Work instruction
List the lines of this listing that hold the word "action".

Supplied material
########

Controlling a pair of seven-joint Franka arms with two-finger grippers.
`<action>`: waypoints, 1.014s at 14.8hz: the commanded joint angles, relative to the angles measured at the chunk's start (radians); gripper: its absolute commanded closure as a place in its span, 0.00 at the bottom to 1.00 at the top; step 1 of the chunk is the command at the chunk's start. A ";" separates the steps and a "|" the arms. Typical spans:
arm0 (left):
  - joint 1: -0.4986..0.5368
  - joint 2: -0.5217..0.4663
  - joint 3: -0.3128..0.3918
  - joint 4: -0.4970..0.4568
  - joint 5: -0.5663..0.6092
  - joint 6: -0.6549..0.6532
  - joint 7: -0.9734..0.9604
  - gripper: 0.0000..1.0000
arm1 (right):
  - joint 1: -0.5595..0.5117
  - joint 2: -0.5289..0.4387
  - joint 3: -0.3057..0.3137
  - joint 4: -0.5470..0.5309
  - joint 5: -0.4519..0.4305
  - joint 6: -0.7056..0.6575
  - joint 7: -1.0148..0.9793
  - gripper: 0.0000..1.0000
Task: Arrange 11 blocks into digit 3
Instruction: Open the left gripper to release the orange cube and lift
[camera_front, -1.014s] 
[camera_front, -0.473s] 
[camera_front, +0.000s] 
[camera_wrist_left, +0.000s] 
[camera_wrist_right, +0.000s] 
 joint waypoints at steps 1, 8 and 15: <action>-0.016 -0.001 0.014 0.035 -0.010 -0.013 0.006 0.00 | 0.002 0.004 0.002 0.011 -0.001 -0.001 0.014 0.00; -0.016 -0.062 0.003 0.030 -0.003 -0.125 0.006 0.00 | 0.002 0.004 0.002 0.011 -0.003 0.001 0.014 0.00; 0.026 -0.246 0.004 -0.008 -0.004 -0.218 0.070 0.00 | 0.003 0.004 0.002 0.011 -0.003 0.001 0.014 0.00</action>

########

Exercise solution
`<action>`: waypoints, 1.014s at 14.8hz: the commanded joint angles, relative to the angles measured at the chunk's start (radians); gripper: its absolute commanded closure as a place in its span, 0.00 at the bottom to 1.00 at the top; step 1 of the chunk is the command at the chunk's start. A ";" separates the steps and a "|" the arms. Typical spans:
 joint waypoints at steps 1, 8 and 15: <action>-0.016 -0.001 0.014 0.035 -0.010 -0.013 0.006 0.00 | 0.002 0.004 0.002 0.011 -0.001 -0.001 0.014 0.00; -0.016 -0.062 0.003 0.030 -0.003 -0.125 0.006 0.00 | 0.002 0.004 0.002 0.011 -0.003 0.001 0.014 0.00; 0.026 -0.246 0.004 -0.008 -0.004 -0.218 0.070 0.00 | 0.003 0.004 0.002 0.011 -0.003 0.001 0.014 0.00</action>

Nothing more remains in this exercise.